Germany Arrests Man for Shipping Equipment for Iran’s Nuclear Program
German police arrested a German-Iranian man suspected of exporting equipment to be used in Iran’s nuclear and missile programs in breach of European Union sanctions, Germany’s federal prosecutor said on Tuesday.

Police searched 11 locations, including apartments and offices in the states of Hamburg, Schleswig Holstein, and North Rhine-Westphalia linked to the suspect, the prosecutor said.

The suspect, identified only as Alexander J. due to privacy rules, had shipped equipment worth 1.1 million euros to an Iranian whose company in Iran was blacklisted by the EU as a front to procure equipment for nuclear and rocket programs.

The GBA general prosecutor’s office said the suspect was approached in 2018 and 2019 to procure laboratory equipment.

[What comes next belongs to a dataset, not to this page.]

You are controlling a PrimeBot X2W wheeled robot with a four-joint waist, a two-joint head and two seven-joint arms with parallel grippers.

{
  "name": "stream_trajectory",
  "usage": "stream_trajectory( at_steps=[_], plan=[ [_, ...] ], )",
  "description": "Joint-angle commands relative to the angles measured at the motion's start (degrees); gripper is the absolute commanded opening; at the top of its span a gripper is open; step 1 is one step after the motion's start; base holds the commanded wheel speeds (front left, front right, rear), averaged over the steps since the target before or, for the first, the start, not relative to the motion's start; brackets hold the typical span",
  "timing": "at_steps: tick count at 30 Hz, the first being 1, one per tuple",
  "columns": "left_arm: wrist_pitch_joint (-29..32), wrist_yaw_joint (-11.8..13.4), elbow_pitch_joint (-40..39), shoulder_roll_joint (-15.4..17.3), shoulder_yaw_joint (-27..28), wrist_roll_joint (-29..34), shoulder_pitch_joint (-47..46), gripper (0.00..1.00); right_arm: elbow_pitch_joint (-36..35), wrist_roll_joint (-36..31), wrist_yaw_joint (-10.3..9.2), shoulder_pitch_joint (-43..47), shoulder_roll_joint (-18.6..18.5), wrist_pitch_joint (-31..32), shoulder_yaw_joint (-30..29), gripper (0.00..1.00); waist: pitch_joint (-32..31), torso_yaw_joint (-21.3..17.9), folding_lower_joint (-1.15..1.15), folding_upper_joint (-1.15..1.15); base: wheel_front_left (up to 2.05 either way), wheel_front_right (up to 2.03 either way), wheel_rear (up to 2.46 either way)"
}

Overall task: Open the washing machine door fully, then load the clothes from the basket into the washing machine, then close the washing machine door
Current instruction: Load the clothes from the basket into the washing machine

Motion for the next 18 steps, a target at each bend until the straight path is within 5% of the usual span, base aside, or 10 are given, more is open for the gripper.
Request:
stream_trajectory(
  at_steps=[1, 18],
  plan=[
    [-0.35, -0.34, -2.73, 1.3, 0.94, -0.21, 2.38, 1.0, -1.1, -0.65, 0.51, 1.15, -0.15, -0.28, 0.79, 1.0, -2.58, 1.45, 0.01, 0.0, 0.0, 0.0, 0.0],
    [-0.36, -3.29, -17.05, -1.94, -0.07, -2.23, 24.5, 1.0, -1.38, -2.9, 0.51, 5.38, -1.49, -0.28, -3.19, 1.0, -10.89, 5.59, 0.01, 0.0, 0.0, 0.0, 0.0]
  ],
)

He shipped two spectrometers procured for 166,000 euros ($196,510.80) to Iran in Jan. 2020, and six months later shipped another two, procured for 388,000 euros.
Activist Group Accuses New York Times Reporter of Pro-Iran Bent
The National Union for Democracy in Iran (NUFDI) lodged a formal complaint with the Times late last week that says reporter Farnaz Fassihi routinely publishes "inaccuracies, falsehoods, and denials of basic truths" that empower Iran's anti-U.S. leaders.

The letter, sent to Times executive editor Dean Baquet and the paper's editorial board, comes on the heels of an open letter issued last week by Iranian journalists, dissidents, and victims of the regime's crimes leveling similar charges against Fassihi. "Farnaz Fassihi's professional infractions … include normalizing the Islamic Republic's brutality through the obfuscation of truth in her journalism over the course of several years," the group of Iranians wrote alongside a detailed list of reports they claim are factually inaccurate and slanted in favor of the Iranian regime.

"Farnaz Fassihi is an accomplished reporter who has covered Iran for several decades," a Times spokesperson told the Washington Free Beacon. "We are confident in the accuracy of her reporting for the New York Times."

Fassihi says she has been subjected to misogynistic vitriol online in the past several months, leading the Times to issue a blanket condemnation and defense of the reporter's work in early August. NUFDI, in its letter, condemned vitriolic attacks, but said it has substantial concerns with Fassihi's work.

The group points to Fassihi's reporting on the assassination last year of Iranian general Qassem Soleimani. In one piece from January 2020, for instance, Fassihi claimed that Soleimani "had near cult figure status" and was "almost universally admired" by Iranians. The report quotes several individuals who bolster this characterization.

Fassihi's "commentary was so positive that the Islamic Republic's state propaganda services repeatedly cited Ms. Fassihi's writings as global recognition of Mr. Soleimani’s popularity," NUFDI writes. "The selection of these particular quotes, which all endorse a single viewpoint, ignore any and all opponents of Mr. Soleimani and those who supported his elimination."